— Exercise —
Show only those lines of the entries where the string "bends" is found.

— Data shown —
----------
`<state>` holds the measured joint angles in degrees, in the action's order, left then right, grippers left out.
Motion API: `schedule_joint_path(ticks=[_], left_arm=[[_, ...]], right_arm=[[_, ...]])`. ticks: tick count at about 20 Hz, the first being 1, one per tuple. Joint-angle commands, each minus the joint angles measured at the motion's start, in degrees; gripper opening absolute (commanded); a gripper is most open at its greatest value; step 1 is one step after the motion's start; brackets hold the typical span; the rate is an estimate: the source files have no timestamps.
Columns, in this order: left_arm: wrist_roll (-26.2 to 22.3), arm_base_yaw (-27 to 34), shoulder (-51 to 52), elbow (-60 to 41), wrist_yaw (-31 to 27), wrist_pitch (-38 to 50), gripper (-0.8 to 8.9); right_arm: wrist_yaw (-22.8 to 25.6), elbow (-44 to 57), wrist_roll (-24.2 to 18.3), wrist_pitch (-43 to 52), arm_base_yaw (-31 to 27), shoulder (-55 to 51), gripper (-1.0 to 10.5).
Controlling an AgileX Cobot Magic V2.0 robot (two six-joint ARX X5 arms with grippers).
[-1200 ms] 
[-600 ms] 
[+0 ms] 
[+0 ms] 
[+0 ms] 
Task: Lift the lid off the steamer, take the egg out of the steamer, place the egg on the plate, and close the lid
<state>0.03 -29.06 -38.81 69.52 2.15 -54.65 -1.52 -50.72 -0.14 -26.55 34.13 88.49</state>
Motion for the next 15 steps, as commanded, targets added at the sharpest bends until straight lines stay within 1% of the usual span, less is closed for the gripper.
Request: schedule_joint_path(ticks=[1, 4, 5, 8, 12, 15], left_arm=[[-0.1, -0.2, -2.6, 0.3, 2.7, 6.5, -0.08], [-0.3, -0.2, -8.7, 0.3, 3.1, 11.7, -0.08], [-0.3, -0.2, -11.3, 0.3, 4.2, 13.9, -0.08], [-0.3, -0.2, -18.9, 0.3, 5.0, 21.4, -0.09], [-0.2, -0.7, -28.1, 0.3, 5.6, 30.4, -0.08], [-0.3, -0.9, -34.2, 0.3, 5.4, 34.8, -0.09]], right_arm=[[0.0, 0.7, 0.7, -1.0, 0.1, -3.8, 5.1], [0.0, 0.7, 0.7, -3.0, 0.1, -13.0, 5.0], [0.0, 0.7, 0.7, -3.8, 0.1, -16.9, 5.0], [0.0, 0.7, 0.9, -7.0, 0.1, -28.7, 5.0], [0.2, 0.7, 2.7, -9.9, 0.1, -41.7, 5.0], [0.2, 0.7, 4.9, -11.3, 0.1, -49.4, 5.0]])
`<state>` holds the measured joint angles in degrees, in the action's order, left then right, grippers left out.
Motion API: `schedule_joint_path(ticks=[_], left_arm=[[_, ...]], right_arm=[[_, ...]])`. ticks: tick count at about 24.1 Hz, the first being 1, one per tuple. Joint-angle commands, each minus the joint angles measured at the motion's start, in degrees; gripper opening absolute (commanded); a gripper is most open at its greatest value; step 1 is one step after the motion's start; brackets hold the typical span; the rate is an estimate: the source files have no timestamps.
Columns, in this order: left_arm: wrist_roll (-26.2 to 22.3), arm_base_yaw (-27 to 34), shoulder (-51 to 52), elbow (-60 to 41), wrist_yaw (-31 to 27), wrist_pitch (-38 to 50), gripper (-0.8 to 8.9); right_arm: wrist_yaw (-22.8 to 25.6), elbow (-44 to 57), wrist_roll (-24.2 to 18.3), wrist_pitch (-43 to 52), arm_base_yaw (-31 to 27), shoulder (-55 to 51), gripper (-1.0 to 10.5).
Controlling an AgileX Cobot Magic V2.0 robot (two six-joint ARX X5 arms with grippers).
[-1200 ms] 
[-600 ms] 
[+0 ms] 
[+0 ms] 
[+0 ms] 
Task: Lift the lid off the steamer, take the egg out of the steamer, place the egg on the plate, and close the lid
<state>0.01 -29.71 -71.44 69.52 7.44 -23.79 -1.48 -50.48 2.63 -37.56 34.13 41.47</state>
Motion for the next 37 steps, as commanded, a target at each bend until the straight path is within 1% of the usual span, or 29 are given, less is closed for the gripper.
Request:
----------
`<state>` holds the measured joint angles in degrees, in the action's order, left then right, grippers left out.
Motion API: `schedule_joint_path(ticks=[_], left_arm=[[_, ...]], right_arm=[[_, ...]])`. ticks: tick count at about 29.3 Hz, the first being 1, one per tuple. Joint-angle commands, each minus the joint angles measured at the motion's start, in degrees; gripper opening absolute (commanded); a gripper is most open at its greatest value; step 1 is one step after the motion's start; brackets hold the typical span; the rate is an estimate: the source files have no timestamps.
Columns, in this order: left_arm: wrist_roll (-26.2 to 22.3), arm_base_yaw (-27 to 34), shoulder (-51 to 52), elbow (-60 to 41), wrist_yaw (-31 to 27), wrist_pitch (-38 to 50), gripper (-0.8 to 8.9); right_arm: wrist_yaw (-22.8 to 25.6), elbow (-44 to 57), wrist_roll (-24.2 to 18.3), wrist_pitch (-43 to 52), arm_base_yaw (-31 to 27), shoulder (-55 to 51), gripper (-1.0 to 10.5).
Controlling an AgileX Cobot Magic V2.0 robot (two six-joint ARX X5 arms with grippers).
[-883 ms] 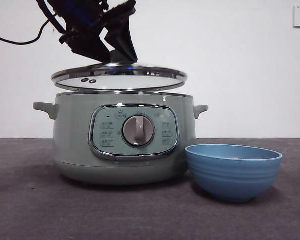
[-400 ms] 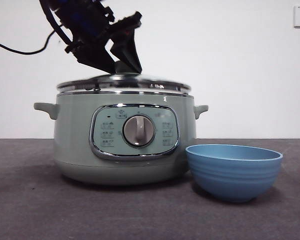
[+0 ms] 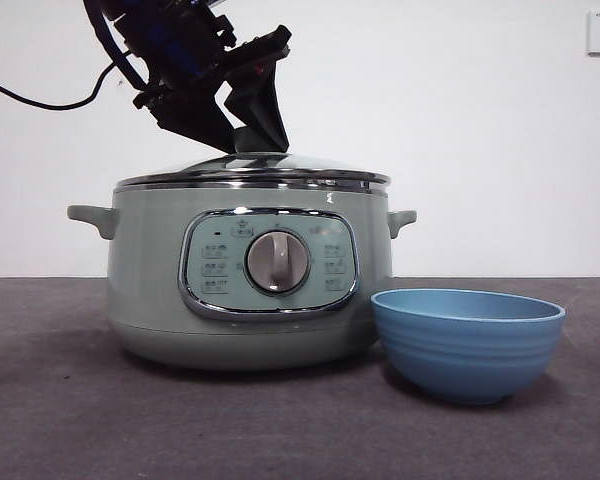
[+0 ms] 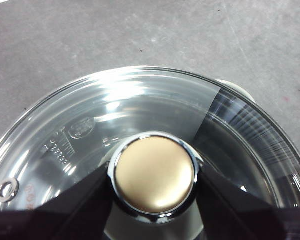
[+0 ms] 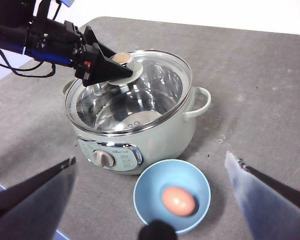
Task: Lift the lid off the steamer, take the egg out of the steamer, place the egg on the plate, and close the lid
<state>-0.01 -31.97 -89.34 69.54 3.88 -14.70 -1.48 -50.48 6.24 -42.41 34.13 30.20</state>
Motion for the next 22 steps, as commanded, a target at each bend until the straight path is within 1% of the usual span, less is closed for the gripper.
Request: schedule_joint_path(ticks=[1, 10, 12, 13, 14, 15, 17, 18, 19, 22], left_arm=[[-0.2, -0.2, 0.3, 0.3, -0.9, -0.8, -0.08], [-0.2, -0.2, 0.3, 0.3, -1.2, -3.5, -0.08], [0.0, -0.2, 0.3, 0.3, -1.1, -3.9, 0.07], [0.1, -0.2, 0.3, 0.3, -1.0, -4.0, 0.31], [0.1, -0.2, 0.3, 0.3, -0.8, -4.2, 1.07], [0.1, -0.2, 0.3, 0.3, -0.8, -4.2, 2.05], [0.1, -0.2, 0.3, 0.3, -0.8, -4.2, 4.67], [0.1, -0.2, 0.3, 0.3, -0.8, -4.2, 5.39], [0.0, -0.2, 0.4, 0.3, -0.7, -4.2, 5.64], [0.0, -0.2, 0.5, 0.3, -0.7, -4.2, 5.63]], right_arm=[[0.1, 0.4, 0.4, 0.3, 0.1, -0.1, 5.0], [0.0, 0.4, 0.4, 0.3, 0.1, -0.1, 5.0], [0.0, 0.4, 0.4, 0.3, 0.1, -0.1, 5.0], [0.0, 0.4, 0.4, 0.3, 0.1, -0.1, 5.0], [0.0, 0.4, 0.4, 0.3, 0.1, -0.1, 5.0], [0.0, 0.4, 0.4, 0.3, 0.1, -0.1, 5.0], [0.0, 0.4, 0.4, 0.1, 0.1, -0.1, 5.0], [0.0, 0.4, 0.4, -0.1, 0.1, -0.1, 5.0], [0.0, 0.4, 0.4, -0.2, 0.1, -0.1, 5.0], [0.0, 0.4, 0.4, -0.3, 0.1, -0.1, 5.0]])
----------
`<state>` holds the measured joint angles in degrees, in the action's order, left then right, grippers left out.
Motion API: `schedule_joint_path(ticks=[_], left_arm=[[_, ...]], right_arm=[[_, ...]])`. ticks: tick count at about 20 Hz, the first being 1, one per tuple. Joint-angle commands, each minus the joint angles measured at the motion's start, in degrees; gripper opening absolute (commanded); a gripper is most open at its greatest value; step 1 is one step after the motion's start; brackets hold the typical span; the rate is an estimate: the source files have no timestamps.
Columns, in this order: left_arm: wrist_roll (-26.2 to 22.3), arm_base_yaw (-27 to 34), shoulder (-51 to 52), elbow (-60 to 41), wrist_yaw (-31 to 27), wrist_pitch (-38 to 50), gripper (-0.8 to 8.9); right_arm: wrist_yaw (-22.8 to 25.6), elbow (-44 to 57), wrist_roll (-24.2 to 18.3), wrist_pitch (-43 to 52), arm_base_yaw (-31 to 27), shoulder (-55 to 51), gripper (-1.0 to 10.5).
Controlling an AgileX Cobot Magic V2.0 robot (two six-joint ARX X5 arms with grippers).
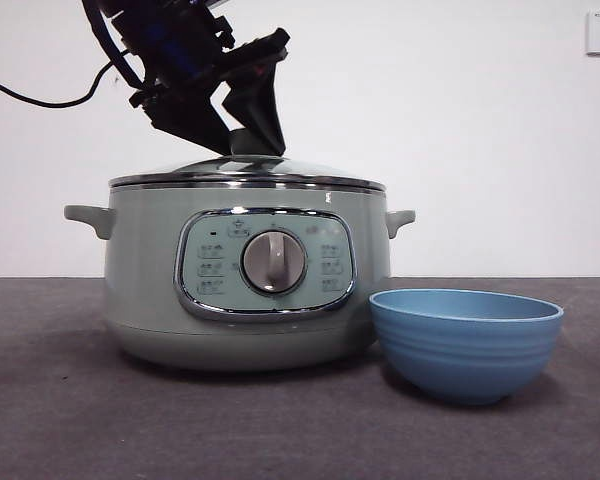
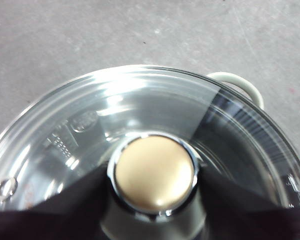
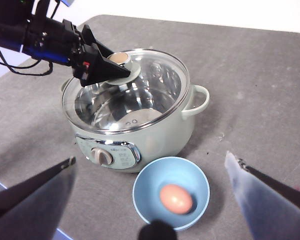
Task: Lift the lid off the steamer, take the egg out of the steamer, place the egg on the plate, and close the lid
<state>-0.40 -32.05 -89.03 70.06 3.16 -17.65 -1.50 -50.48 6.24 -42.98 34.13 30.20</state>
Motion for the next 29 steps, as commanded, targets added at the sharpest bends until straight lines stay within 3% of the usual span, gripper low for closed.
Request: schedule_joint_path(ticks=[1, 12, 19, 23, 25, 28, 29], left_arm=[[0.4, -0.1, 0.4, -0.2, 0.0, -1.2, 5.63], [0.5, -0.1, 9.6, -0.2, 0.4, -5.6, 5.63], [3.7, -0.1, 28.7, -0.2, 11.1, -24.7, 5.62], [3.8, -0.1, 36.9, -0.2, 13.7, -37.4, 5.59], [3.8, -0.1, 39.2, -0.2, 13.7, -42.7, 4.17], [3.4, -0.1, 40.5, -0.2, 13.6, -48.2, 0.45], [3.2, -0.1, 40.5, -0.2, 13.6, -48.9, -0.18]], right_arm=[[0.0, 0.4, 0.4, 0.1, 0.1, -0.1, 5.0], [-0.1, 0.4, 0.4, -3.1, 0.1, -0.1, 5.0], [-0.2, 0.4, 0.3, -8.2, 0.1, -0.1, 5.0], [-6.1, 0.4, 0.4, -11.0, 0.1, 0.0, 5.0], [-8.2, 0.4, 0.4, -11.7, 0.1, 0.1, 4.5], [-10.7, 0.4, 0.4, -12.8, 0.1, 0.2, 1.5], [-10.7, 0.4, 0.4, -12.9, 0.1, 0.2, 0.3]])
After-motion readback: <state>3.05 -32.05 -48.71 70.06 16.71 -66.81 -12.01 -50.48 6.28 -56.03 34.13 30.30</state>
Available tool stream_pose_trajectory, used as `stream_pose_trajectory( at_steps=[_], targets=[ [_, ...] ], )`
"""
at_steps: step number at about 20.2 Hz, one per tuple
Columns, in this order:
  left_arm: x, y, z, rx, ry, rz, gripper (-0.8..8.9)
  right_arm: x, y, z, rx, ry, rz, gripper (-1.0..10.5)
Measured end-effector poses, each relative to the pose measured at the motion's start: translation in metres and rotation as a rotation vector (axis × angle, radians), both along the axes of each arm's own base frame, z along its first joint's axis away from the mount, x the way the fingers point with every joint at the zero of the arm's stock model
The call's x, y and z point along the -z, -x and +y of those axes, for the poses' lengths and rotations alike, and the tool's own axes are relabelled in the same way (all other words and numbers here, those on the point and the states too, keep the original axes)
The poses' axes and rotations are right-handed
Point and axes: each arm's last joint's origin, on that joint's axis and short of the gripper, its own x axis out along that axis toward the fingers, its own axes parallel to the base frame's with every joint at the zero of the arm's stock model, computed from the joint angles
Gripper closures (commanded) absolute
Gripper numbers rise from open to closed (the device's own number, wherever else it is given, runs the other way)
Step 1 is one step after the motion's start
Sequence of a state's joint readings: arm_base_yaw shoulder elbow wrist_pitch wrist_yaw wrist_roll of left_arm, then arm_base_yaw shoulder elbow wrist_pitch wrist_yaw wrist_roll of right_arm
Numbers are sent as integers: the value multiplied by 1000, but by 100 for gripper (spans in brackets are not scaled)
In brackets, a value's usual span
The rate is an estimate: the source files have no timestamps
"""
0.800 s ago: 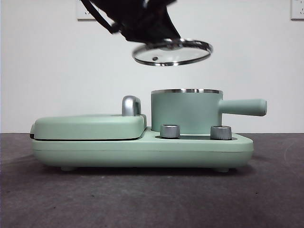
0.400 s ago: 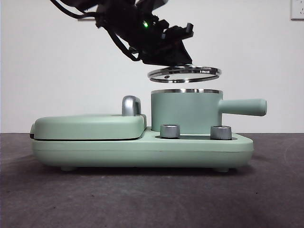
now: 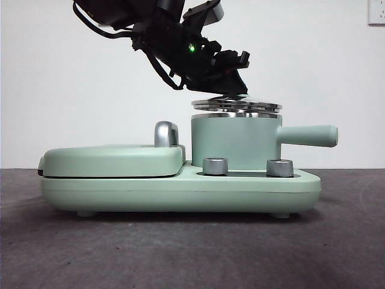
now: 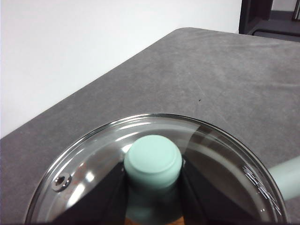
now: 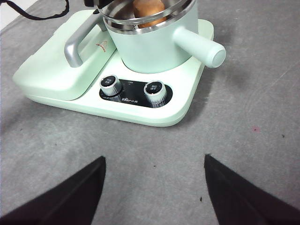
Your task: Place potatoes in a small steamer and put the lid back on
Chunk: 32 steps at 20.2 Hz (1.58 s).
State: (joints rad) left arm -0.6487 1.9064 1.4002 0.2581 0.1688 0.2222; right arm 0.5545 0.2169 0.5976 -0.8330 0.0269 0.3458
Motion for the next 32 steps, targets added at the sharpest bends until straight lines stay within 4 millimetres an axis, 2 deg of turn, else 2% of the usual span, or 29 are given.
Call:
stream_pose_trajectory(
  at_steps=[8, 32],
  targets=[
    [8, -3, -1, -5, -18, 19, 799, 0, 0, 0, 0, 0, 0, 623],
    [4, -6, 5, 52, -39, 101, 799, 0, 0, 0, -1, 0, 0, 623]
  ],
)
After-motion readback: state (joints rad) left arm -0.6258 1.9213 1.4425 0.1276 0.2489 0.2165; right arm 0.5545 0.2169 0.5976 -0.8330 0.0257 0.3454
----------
— Written solution —
Motion for the next 15 steps, as commanded, targets added at the sharpest bends until straight lines stay within 1% of the usual span, less is closed for the gripper.
Motion for the next 29 steps, as commanded, targets added at the sharpest bends until straight lines stay within 3% of the usual span, gripper low for closed.
Motion for the next 32 steps, targets added at the sharpest bends until straight lines stay within 4 millimetres an axis, 2 deg of turn, else 2% of the usual span, or 29 are given.

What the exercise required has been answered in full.